Safire.configure do |config|
  config.logger   = Rails.logger   # Default: $stdout
  config.log_http = true           # Log HTTP requests (sensitive headers always filtered)
end

See the Configuration Guide for all options including user_agent, log_level, and SSL settings.

---

Demo Application

A Sinatra-based demo is included in examples/sinatra_app/:

bin/demo
# Visit http://localhost:4567

Demonstrates Dynamic Client Registration, SMART discovery, UDAP discovery with signed_metadata trust validation, all authorization flows, token refresh, and backend services token requests.
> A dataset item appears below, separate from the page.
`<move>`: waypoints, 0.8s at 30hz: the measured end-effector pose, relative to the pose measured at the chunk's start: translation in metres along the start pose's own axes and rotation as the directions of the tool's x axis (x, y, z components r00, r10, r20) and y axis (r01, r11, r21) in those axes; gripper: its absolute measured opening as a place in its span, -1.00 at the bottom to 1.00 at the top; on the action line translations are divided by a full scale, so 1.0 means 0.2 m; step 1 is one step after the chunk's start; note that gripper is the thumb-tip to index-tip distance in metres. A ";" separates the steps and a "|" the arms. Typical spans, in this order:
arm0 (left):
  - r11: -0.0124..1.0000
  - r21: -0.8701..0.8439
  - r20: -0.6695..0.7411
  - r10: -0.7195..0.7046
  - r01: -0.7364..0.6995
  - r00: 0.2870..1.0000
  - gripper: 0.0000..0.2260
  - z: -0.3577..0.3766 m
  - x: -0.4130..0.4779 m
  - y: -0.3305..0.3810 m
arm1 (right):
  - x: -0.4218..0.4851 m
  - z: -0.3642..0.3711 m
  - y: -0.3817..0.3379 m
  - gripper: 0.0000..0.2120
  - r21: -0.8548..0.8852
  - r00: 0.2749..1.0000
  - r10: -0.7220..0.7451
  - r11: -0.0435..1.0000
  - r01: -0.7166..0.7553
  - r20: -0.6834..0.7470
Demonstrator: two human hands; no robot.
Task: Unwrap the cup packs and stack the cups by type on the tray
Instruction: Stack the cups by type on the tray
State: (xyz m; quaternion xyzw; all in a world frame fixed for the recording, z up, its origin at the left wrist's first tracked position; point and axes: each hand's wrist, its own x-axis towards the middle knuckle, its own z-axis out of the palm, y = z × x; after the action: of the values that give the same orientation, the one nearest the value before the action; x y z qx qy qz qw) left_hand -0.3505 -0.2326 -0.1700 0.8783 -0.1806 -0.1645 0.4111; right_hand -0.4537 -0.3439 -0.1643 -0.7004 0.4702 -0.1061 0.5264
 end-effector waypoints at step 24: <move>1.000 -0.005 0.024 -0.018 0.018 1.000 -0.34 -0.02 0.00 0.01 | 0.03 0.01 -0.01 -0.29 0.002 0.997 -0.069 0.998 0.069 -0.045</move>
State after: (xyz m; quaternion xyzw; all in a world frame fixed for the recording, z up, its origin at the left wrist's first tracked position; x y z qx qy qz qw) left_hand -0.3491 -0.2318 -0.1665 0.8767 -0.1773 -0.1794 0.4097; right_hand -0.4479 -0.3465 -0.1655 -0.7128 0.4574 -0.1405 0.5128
See examples/sinatra_app/README.md for details.

---

Development

bin/setup            # Install dependencies
bundle exec rspec    # Run tests
bin/console          # Interactive prompt

To serve the docs locally:

bin/docs
cd docs && bundle install && bundle exec jekyll serve
# Visit http://localhost:4000/safire/

---

Contributing

Bug reports and pull requests are welcome. Please read CONTRIBUTION.md before opening a PR — it covers branch naming, commit message style, and the sign-off requirement.

---

License

Available as open source under the Apache 2.0 License.

---

Parts of this project were developed with AI assistance (Claude Code) and reviewed by maintainers.